Le président bissau-guinéen a dénoncé samedi une « tentative de coup d’Etat » qui aura « de lourdes conséquences » après des affrontements entre l’armée et des éléments des forces de sécurité qui ont fait au moins deux morts.
« J’étais à Dubaï où j’ai pris part à la COP 28. Je ne pouvais pas rentrer à cause de la tentative de coup d’Etat. Je tiens à vous dire que cet acte aura des conséquences graves », a déclaré à son retour à Bissau le président Umaro Sissoco Embalo.
La Guinée-Bissau souffre d’une instabilité politique chronique, et a connu depuis son indépendance du Portugal en 1974 une kyrielle de coups de force, le dernier en février 2022.
L’Afrique de l’Ouest est aussi marquée depuis 2020 par la multiplication des coups d’Etat, au Mali, au Burkina Faso, au Niger et en Guinée, ou par des tentatives, comme il y a une semaine en Sierra Leone.
Des affrontements entre les éléments de la Garde nationale, retranchés dans une caserne du sud de la capitale Bissau, et les forces spéciales de la Garde présidentielle, ont éclaté la nuit de jeudi à vendredi, faisant au moins deux morts et six blessés.
Le calme est revenu vendredi en milieu de matinée avec l’annonce de la capture ou la reddition du commandant de la Garde nationale, le colonel Victor Tchongo.
Samedi, le dispositif sécuritaire a été allégé à Bissau, mais des militaires étaient toujours visibles autour de certains édifices stratégiques comme le palais présidentiel, la direction de la police judiciaire et certains ministères, a constaté un correspondant de l’AFP.
« Il y avait des indices, nous allons vous les montrer.

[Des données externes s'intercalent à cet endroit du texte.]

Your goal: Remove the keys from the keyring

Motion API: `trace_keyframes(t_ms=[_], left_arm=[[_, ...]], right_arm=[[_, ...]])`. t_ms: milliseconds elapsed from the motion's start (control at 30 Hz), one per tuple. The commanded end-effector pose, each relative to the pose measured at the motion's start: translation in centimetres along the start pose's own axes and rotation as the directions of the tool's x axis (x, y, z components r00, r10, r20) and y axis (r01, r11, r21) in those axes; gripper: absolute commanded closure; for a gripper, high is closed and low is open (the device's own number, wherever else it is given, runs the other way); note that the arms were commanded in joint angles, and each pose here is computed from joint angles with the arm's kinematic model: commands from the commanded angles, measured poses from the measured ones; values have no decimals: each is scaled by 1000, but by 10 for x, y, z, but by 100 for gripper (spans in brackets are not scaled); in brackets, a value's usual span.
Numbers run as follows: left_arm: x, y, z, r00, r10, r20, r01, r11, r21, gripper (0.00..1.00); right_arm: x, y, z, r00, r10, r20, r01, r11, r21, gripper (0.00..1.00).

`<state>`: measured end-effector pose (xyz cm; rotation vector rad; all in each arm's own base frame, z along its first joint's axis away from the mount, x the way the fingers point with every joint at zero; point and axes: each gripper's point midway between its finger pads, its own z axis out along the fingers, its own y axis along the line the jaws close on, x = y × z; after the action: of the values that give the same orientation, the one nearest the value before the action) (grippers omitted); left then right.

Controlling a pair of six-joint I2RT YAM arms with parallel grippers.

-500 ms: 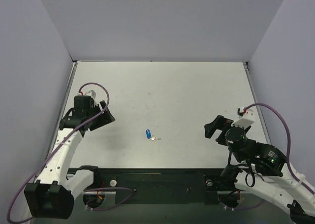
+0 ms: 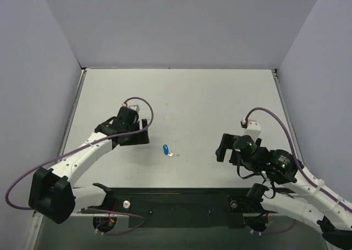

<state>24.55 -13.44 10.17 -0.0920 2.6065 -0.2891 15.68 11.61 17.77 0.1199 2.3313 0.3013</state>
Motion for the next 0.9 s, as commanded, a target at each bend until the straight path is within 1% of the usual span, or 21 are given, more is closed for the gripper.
trace_keyframes(t_ms=[0, 67, 133, 167, 200, 233, 267, 300, 400, 533, 667, 867], left_arm=[[-33, -24, 2, 992, 24, 127, -33, 997, 65, 14], [-34, -29, 7, 989, 50, 136, -61, 995, 74, 14], [-37, -39, 8, 986, 61, 158, -81, 989, 121, 14], [-37, -43, 8, 986, 62, 157, -85, 986, 143, 15], [-37, -47, 8, 986, 64, 153, -88, 984, 156, 18], [-34, -52, 7, 988, 69, 135, -94, 978, 188, 33], [-32, -53, 10, 991, 71, 115, -92, 978, 187, 39], [-30, -54, 12, 992, 70, 104, -89, 978, 191, 42], [-17, -57, 26, 995, 92, 49, -100, 975, 196, 41], [0, -70, 37, 986, 166, -7, -160, 960, 231, 38], [8, -83, 45, 975, 218, -35, -202, 943, 264, 38], [18, -90, 59, 963, 254, -91, -218, 931, 294, 38]], right_arm=[[22, 8, -3, 993, -18, -117, 12, 999, -52, 0], [26, 8, -4, 993, -7, -121, -1, 998, -65, 0], [27, 6, -5, 993, 0, -115, -8, 997, -76, 0], [27, 4, -7, 994, 3, -107, -12, 997, -80, 0], [29, 3, -6, 994, 4, -110, -13, 997, -81, 0], [29, 3, -7, 994, 6, -107, -15, 996, -85, 0], [31, 2, -6, 994, 8, -110, -17, 997, -80, 0], [32, 2, -6, 993, 12, -114, -22, 996, -85, 0], [35, 2, -5, 992, 17, -126, -28, 996, -82, 0], [39, 5, -6, 989, 19, -145, -34, 995, -96, 0], [41, 6, -5, 989, 20, -147, -36, 993, -111, 0], [44, 8, -5, 987, 16, -161, -36, 992, -122, 0]])
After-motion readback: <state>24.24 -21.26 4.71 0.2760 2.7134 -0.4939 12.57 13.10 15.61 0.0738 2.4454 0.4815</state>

Ce coup d’Etat a été préparé avant le 16 novembre (date des célébrations du 50e anniversaire des forces armées) », a dit le président Embalo, qui dirige le pays depuis 2020, devant la presse, dans un salon de l’aéroport de Bissau.
Il a annoncé qu’une commission d’enquête sera constituée lundi et remercié les forces armées pour leur loyauté.
« On n’organise pas un coup d’Etat contre le président de l’Assemblée nationale, encore moins contre un Premier ministre, mais contre le président de la République commandant en chef des armées », a-t-il asséné.
Condamnations internationales
Certains officiers et soldats de la garde nationale se sont dispersés à l’intérieur du pays, a indiqué samedi un communiqué de l’armée bissau-guinéenne sans préciser leur nombre. « L’Etat-major général des forces armées les informe par la présente qu’ils doivent rejoindre leur lieu d’affectation », poursuit-il.
La Cedeao (Communauté économique des États de l’Afrique de l’Ouest), dans un communiqué publié samedi, « condamne fermement les violences et toutes les tentatives visant à perturber l’ordre constitutionnel et l’État de droit en Guinée-Bissau », appelant « à l’arrestation et à la poursuite des auteurs de l’incident ».
Elle « exprime son entière solidarité avec le peuple et les autorités constitutionnelles de la Guinée-Bissau ».
Vendredi, l’ONU avait appelé au respect de l’Etat de droit et exhorté les membres des forces de sécurité et des forces armées « à continuer de s’abstenir de toute ingérence dans la politique nationale ».
Les éléments de la Garde nationale ont fait irruption jeudi soir dans les locaux de la police judiciaire pour en extraire le ministre de l’Économie et des Finances, Souleiman Seidi, et le secrétaire d’Etat au Trésor public, Antonio Monteiro.
Affaire judiciaire
Les deux membres du gouvernement étaient interrogés par la police judiciaire, sur instruction du procureur général nommé par le président, à propos d’un retrait de 10 millions de dollars (9,1 M EUR) des caisses de l’Etat.
La Garde nationale répond, elle, essentiellement du ministère de l’Intérieur, dominé – comme les principaux ministères – par le parti historique PAIGC après la victoire de la coalition qu’il menait aux législatives en juin 2023.
Les deux membres du gouvernement ont été récupérés sains et saufs. Ils ont à nouveau été placés en détention.
« Nous avons toujours opté pour l’application de la loi. Un président qui est élu doit terminer son mandat », a déclaré samedi le porte-parole du gouvernement Francisco Muniro Conte, du PAIGC.
« Nous ne pouvons pas faire obstruction pour des gens qui font face à la justice, si réellement la loi est respectée », a-t-il ajouté.